Task description: Reproduce this listing from its first line through the line with "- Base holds", inclusive, leaving out all that follows.

Source material:
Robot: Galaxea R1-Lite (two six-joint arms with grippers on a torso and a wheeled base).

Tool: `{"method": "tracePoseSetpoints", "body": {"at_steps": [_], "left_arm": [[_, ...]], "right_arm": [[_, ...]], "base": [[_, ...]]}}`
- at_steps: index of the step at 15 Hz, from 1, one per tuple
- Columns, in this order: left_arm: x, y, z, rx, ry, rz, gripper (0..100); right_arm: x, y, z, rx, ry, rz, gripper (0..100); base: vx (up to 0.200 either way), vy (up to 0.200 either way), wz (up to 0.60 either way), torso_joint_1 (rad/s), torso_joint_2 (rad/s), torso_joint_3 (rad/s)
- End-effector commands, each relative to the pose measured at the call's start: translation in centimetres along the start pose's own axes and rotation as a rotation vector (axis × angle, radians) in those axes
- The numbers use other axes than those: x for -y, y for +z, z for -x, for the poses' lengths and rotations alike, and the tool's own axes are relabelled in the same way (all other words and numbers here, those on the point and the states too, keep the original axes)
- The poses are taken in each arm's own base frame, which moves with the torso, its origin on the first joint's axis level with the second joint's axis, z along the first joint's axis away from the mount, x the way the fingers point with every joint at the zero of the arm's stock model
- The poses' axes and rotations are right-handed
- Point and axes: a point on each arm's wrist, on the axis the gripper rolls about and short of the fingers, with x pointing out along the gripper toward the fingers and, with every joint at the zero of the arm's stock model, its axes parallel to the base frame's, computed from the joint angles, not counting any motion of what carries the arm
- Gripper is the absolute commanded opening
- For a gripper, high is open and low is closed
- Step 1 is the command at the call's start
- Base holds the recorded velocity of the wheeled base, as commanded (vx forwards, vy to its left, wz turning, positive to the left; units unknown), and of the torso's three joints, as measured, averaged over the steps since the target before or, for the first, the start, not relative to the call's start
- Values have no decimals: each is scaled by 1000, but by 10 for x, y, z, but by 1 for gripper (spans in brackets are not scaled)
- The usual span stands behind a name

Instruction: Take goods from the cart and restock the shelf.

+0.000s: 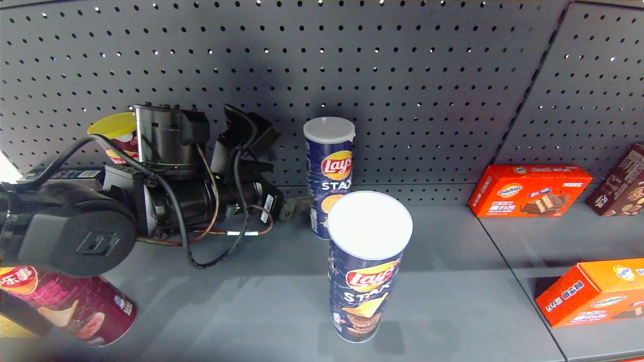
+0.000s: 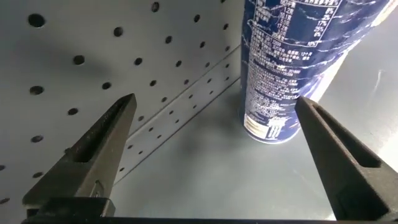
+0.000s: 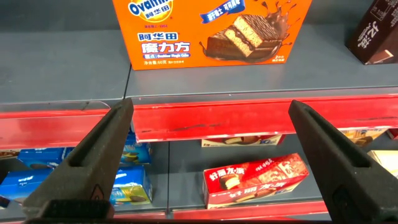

Answer to the exercise:
Robot: Galaxea R1-Lite (two six-joint arms with grippers on a torso and a wheeled base).

Tool: `{"method": "tracePoseSetpoints", "body": {"at_steps": [_], "left_arm": [[_, ...]], "right_arm": [[_, ...]], "base": [[_, ...]]}}`
- at_steps: index of the step at 15 Hz, from 1, one per tuple
- Columns, in this order: left_arm: x, y, z, rx, ry, rz, gripper (0..100); right_arm: x, y, z, rx, ry, rz, gripper (0..100); base: vx (up to 0.200 either way), vy (up to 0.200 either way), wz (up to 0.60 either way), torso_joint_1 (rad/s), torso_joint_2 (rad/s), torso_joint_3 (rad/s)
- End-effector commands, each relative to the pose measured at the call's start: translation in centimetres along the start pose's own axes and rotation as a rotation vector (axis × angle, radians) in those axes
- The numbers use other axes than those: x for -y, y for +z, z for -x, for the poses' lengths and rotations alike, and the tool's own axes are relabelled in the same way (all other words and numbers here, those on the point and the states too, keep the original axes)
- The poses are taken in each arm's own base frame, which moves with the torso, its origin on the first joint's axis level with the second joint's axis, z along the first joint's axis away from the mount, x the way the fingers point with every joint at the zero of the arm's stock model
- The poses' axes and rotations are right-handed
- Point and axes: a point on each arm's wrist, on the axis the gripper rolls about and short of the fingers, with x pointing out along the gripper toward the fingers and, with every joint at the zero of the arm's stock model, its axes parallel to the base frame's, computed from the joint angles, not counting any motion of what carries the arm
- Gripper is the absolute commanded opening
- For a gripper, high is open and low is closed
- Step 1 is the command at the call's start
- Base holds the recorded velocity of the wheeled base, as commanded (vx forwards, vy to its left, wz turning, positive to the left; units unknown), and of the torso's three joints, as measured, averaged over the steps since the target before or, for the first, the start, not relative to the call's start

This concludes the response to the exercise.